Griqualand East Commando was a light infantry regiment of the South African Army. It formed part of the South African Army Infantry Formation as well as the South African Territorial Reserve.

==History==
===Origins===
====Rifle Association====
Griqualand East Commando can trace its origin to a Defence Rifle Association formed by a Captain Woods of the Cape Mounted Rifles around 1884. Its primary aim was for the farming community to be able to defend themselves against hostile tribes that stole their cattle.

===Operations===
====With the UDF====
By 1948, the Griqualand East Rifle Association was formed to manage local area defence.
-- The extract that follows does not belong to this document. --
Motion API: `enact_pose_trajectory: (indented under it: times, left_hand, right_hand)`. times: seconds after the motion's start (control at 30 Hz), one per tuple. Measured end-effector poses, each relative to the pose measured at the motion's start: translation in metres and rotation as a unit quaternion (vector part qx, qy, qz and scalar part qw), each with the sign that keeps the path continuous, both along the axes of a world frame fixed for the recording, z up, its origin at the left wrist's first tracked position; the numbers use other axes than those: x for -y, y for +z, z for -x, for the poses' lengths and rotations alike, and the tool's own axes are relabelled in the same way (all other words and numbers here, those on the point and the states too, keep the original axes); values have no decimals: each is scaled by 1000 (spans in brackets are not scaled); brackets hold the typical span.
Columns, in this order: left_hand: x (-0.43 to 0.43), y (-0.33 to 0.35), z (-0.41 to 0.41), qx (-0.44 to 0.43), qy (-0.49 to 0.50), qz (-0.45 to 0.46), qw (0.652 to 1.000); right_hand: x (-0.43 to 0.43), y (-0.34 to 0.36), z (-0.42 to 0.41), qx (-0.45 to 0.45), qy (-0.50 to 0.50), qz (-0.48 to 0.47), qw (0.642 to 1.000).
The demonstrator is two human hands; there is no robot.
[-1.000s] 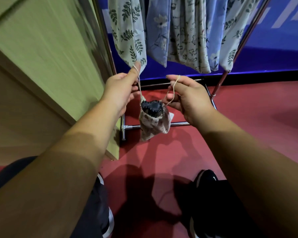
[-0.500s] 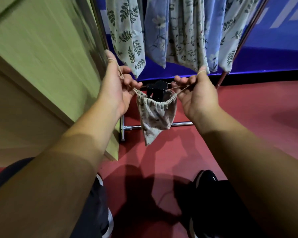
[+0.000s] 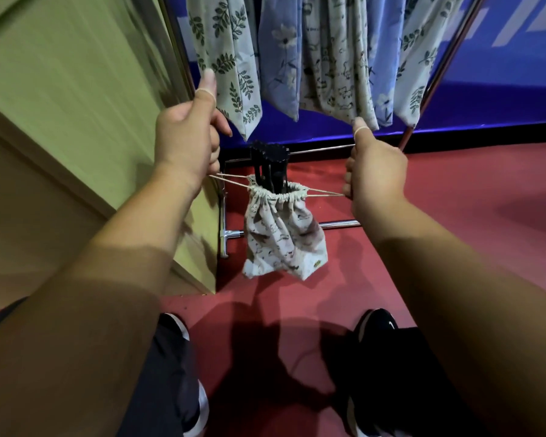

In 1953, Mount Currie Rifle Association in Kokstad amalgamated with the Grqiualand East Rifle Association which saw the formation of the Commando in Kokstad.

====With the SADF====
By 1984 however the commando moved to Cedarville as a disused school had become available for accommodation.

=====Area of responsibility=====
Griqualand East Commando was responsible for the magisterial district of Mount Currie.

=====Higher headquarters=====
The commando was under the command of Natal Command from 1930 to 1950 but then placed under Eastern Province Command, this situation reverted again in 1960 due to the establishment of the Transkei.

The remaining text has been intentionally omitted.